START RECORDS

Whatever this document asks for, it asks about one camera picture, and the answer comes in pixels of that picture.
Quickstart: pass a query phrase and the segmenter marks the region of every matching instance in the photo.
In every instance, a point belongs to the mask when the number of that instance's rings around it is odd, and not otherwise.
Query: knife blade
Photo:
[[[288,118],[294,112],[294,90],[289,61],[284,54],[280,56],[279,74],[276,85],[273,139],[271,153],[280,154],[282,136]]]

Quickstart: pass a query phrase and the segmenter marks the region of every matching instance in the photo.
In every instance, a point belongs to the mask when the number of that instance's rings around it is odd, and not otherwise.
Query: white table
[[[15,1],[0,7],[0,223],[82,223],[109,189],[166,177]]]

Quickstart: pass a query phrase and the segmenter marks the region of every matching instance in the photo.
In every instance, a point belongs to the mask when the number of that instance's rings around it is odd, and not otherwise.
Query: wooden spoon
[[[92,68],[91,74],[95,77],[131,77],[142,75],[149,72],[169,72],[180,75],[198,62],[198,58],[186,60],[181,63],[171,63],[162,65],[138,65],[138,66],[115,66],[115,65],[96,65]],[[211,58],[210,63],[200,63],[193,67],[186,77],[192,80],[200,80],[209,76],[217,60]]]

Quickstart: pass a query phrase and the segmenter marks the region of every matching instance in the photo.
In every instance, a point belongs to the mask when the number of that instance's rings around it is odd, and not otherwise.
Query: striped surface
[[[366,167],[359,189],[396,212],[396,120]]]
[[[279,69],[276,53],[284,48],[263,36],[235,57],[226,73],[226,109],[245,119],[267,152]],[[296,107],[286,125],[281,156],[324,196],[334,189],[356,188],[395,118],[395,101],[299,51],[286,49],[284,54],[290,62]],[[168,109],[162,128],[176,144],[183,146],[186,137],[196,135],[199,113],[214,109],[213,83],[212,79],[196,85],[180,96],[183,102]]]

END RECORDS
START RECORDS

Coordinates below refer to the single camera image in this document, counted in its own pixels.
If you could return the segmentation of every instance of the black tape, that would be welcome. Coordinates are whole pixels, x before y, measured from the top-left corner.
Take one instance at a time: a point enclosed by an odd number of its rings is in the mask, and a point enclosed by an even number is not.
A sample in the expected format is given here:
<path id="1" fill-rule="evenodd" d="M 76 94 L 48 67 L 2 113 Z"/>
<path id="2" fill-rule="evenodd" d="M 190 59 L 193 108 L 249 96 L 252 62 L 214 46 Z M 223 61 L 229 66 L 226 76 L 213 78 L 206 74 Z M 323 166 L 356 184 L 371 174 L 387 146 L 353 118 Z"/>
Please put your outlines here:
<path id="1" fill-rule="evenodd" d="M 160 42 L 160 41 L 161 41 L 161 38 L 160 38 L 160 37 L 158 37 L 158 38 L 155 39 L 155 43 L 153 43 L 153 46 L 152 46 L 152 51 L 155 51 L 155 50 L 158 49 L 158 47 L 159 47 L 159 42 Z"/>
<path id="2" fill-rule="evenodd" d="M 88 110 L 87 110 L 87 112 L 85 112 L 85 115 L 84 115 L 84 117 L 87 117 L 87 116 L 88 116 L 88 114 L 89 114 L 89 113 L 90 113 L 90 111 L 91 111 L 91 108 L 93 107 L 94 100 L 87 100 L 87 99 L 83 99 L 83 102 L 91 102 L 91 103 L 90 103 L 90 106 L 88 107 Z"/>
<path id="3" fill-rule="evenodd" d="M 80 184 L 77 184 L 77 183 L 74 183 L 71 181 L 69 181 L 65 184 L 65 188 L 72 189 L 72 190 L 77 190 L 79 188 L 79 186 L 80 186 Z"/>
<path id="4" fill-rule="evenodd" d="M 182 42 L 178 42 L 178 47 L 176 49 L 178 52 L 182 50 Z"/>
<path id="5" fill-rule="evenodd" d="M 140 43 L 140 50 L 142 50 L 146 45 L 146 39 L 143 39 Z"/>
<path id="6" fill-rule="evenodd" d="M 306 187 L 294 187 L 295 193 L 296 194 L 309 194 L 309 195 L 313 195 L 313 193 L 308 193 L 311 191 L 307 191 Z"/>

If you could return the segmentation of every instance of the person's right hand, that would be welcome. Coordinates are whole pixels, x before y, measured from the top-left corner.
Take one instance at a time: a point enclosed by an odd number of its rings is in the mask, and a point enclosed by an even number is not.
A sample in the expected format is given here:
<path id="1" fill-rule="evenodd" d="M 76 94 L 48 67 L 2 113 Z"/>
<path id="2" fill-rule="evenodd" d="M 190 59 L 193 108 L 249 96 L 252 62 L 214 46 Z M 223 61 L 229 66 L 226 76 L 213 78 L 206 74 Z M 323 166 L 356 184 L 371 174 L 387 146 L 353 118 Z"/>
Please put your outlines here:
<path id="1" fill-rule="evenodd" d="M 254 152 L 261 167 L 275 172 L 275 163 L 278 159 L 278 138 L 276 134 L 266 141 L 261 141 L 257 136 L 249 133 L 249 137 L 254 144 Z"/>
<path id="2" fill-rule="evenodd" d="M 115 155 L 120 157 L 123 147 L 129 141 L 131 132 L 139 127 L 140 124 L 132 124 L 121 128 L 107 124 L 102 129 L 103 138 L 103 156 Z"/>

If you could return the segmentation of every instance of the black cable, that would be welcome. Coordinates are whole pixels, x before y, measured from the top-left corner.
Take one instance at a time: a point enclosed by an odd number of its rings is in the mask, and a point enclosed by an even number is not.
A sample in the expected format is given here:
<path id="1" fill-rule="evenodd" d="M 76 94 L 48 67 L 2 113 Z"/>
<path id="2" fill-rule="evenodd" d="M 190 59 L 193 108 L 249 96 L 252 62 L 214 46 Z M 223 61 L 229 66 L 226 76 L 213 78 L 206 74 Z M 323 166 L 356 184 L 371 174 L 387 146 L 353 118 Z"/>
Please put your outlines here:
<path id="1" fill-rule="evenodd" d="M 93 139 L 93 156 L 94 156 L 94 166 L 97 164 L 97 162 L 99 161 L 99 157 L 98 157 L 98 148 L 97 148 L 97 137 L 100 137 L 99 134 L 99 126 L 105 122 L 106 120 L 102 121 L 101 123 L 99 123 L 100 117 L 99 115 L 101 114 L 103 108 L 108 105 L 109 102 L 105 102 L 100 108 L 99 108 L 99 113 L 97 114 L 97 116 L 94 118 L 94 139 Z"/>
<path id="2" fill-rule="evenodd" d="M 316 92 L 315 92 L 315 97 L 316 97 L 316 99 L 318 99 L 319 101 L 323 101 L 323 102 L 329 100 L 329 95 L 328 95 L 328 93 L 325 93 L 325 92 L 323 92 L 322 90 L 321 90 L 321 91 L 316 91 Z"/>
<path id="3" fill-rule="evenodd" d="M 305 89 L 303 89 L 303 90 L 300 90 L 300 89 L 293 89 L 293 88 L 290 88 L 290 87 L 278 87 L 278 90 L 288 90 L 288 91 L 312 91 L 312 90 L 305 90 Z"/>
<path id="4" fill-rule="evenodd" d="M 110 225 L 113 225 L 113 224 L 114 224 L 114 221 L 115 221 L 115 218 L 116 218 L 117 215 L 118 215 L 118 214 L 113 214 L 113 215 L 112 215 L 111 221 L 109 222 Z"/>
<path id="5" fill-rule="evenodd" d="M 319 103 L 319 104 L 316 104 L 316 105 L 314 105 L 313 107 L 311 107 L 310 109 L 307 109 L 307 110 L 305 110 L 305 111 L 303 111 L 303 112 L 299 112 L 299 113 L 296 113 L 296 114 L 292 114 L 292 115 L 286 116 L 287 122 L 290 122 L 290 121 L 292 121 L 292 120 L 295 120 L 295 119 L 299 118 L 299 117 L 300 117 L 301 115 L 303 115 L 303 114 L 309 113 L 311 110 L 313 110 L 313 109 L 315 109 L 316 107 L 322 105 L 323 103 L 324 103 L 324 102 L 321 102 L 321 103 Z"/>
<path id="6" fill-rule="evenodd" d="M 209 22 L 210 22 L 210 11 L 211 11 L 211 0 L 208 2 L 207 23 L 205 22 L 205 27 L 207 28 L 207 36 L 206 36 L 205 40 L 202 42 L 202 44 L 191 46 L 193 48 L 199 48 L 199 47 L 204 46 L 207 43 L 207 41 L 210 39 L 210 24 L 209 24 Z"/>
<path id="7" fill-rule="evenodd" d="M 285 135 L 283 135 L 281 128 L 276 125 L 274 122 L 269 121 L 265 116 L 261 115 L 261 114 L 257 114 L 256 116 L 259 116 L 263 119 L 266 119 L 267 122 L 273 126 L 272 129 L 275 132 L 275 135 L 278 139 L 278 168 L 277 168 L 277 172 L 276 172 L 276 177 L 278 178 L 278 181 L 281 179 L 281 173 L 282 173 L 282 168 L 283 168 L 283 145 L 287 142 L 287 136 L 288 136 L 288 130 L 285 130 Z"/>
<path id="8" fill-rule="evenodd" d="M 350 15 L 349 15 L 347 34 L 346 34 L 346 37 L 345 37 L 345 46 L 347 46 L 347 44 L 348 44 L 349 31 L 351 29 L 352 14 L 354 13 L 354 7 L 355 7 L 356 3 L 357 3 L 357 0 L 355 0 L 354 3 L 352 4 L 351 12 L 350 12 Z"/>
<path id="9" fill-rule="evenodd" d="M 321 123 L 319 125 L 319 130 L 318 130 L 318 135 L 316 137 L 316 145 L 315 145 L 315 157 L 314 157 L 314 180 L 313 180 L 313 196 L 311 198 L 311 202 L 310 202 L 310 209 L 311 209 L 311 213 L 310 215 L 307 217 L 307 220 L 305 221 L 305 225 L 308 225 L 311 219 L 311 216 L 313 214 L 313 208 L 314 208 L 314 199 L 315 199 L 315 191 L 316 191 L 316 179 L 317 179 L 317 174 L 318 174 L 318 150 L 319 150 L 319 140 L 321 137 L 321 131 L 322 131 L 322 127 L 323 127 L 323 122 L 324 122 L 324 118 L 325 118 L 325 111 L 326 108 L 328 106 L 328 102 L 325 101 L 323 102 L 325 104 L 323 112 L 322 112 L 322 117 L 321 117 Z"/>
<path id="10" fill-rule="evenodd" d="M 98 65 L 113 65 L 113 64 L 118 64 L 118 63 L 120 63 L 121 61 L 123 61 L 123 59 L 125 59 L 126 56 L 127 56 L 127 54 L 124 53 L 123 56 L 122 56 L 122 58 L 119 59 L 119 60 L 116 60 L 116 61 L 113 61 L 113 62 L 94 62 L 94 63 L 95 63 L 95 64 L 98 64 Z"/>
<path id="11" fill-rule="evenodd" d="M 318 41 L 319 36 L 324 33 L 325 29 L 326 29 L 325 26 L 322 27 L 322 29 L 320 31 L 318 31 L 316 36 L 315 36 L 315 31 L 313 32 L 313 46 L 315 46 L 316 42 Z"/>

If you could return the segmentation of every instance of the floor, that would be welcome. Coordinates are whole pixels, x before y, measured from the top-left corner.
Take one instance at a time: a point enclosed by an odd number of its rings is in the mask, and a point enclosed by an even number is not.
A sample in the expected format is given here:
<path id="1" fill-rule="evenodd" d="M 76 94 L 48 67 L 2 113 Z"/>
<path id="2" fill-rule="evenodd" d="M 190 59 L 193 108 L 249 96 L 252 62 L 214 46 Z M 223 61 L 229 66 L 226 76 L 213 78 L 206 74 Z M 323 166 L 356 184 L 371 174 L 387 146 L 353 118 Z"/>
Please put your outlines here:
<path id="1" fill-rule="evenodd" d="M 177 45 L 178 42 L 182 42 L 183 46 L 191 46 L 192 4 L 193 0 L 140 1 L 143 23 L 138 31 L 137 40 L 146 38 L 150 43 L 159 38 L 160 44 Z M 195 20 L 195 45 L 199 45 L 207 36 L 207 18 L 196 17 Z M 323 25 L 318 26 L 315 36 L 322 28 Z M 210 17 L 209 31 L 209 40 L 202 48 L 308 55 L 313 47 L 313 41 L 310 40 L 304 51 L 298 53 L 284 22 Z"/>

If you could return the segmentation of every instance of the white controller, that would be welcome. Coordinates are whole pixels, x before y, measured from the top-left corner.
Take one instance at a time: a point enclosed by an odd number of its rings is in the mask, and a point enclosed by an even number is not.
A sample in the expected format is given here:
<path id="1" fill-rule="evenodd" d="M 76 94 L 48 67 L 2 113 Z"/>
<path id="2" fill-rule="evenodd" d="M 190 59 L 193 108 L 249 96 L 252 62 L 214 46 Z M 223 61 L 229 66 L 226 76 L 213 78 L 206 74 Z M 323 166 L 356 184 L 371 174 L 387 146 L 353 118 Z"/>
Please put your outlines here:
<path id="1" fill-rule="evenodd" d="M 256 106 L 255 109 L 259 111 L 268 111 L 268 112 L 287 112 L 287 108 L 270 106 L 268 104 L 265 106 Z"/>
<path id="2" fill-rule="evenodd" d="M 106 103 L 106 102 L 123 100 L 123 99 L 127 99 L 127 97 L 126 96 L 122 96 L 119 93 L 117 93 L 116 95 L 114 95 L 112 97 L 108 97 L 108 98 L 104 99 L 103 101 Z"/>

END RECORDS

Report each line of the entries where the word "document" occurs.

Whatever this document asks for, it asks about one camera picture, and the answer comes in pixels of that picture.
Coordinates below refer to the single camera image in this document, counted in its own pixels.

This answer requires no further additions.